Rāwalpindi : Pakistan | about 1 month ago  
Views: 22

Pakistan was carved out of colonial India and came into existence in 1947. It was the result of religious divisions that actually surfaced during the last 100 years of colonial rule—especially after the British, by enunciating difference on the basis of religion, created ongoing tensions and conflict between Hindus and Muslims in colonial India.

The issue of Kashmir and India's relatively greater military strength prompted the emerging Pakistani elite to align the country with America's strategic interests. This decision was also in response to India's alignment with the former Soviet Union.

WHAT A DIFFERENCE a day makes. Pakistan before September 11 was treated as a pariah state and General Pervaiz Musharraf was shunned by Western heads of state for seizing power in a military coup. Since that day there has been a sea change in the treatment of Pakistan and its military President by the United States and its European allies.

Musharraf has been eagerly sought by Western heads of state, and he has even been given an audience by George W. Bush.
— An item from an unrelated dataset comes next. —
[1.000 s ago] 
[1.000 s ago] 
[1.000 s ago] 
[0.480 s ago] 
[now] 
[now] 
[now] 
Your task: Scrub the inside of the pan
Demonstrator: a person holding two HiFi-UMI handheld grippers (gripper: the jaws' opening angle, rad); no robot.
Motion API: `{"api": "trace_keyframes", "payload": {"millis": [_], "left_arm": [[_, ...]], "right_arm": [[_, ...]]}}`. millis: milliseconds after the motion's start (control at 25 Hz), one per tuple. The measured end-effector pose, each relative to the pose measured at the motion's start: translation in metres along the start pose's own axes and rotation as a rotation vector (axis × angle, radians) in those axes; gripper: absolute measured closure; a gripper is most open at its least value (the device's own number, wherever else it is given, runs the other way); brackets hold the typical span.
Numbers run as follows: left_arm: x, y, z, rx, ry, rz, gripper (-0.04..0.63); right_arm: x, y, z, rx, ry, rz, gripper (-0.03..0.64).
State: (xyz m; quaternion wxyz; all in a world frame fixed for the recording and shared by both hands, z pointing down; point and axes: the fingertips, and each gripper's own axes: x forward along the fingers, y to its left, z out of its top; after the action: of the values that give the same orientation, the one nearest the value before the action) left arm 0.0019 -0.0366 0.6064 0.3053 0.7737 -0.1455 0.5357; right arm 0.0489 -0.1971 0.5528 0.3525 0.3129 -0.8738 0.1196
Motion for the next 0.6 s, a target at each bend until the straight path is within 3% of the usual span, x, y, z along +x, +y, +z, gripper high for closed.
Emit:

Pakistan has been welcomed back into the international (read Western) community's fold, and now promises are being made by the United States to chart a new course of cooperation with this erstwhile client state.

Whether this change marks a new patron-client relationship, or a new Bush doctrine, remains to be seen. As it has shown itself, this new doctrine is about reasserting America's global hegemony and simultaneously a declaration of resolve to move unilaterally to advance U.S. strategic national and corporate interests and, if need be, in a violent and forceful manner against militant Islamists.

Coincidentally, some fifty years ago, Pakistan was one of the first few allies that the United States had enlisted as part of its Cold War strategy. At the time, Pakistan's ruling classes were jockeying for power to gain significant control of the new state apparatus.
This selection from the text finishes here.